As the IRS and other creditors tried to gather information from him, Mr. Kresock failed to respond to the creditors or to the court orders.  He had filed returns for several years prior to bankruptcy reporting that he had no taxable income.  The IRS questioned this, considering he purchased numerous homes, vehicles, boats, and other personal property listed in his schedules.  From the information it could gather, the IRS determined that he owed $2,293,059.32.  The court recounts other actions of Mr. Kresock, which included altering the purchase date of a Hummer, altering an order entered in a criminal case regarding his obligations, and misrepresentations in his bankruptcy schedules including false statements about the amount of gifts he had given prior to bankruptcy.

The U.S. Trustee filed the complaint seeking to deny his discharge which is consistent with my not having seen the IRS do this before.  The trustee moved for summary judgment.  In his response, Mr. Kresock denied some of the trustee’s allegations in the motion but admitted:

that he “was a highly educated professional who engaged in complex transactions involving millions of dollars of assets,” that given “his education and business history, [he] had the sophistication and forethought to maintain proper documentation of his financial affairs,” and that “to complete its audit, the IRS was required to subpoena third parties in order to obtain financial information in an attempt to recreate [his] financial records.” Dr. Kresock admitted that the “IRS reviewed well over 10,000 documents in its audit…including bank statements, cancelled checks, and deposit slips subpoenaed from the several banks in which CVC, Dr. Kresock, and Ms. Smith did business.”

In sustaining the granting of the summary judgement motion the BAP found that the trustee had proven Mr. Kresock’s failure to keep business records and his false statements under oath.  The trustee also proved that he falsified a court order as well as the bill of sale of the Hummer.  Because of the proof, the court sustained the summary judgment determination.

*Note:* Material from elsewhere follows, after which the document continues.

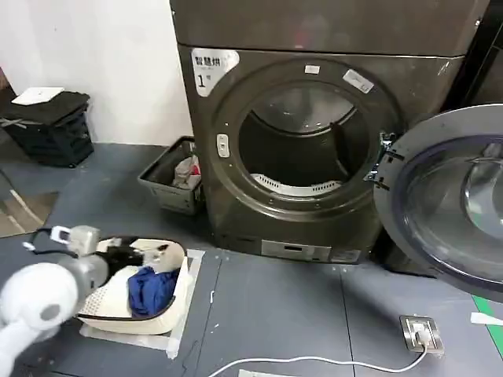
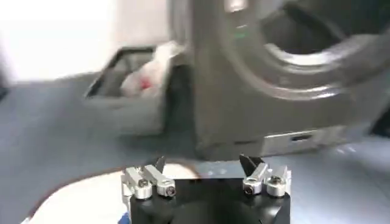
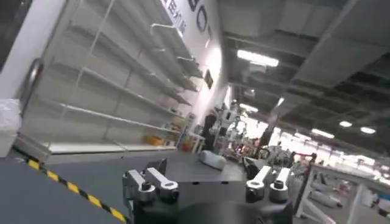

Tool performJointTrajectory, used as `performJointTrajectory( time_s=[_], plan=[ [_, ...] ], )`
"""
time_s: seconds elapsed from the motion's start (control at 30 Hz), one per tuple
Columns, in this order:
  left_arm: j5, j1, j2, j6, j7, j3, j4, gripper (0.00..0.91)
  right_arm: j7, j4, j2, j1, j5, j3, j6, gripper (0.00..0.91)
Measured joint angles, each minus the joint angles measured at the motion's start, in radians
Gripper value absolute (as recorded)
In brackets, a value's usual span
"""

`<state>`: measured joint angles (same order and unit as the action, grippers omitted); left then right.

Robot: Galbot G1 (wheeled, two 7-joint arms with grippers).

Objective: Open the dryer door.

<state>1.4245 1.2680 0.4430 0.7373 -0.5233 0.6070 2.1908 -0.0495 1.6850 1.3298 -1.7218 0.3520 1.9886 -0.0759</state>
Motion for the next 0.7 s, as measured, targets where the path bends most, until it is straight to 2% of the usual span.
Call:
performJointTrajectory(
  time_s=[0.13,0.3,0.4,0.57,0.7],
  plan=[
    [0.172,0.027,-0.035,0.000,-0.118,0.057,-0.022,0.907,-0.001,-0.007,0.000,0.001,0.019,-0.003,-0.005,0.907],
    [0.411,0.040,-0.076,-0.001,-0.338,0.091,-0.058,0.907,-0.003,-0.016,0.004,-0.003,0.055,0.002,0.011,0.907],
    [0.553,0.038,-0.096,-0.001,-0.437,0.101,-0.089,0.907,-0.004,-0.017,0.008,-0.004,0.070,0.005,0.023,0.907],
    [0.711,0.026,-0.108,-0.001,-0.516,0.118,-0.158,0.907,-0.004,-0.030,0.017,-0.007,0.076,0.005,0.050,0.907],
    [0.803,0.014,-0.113,-0.001,-0.532,0.110,-0.237,0.907,-0.007,-0.043,0.019,-0.008,0.077,0.001,0.080,0.907]
  ],
)
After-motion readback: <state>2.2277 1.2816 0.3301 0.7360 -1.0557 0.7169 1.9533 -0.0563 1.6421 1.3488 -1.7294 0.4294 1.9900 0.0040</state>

Because the IRS generally does not engage at the stage of seeking a BC 727 discharge, few cases exist using taxes as one of the bases for a general discharge denial.  Mr. Kresock’s case shows that if your behavior is bad enough, the failure to properly file taxes or to respond to questions from the IRS can play a major role in denying a discharge.  The same facts would also support an exception to discharge under 523(a)(1)(C) but thanks to the work of the U.S. Trustee the IRS will not have to defend its decision to except Mr. Kresock’s taxes from discharge since he is denied a general discharge and doesn’t get to the stage of having the exceptions apply.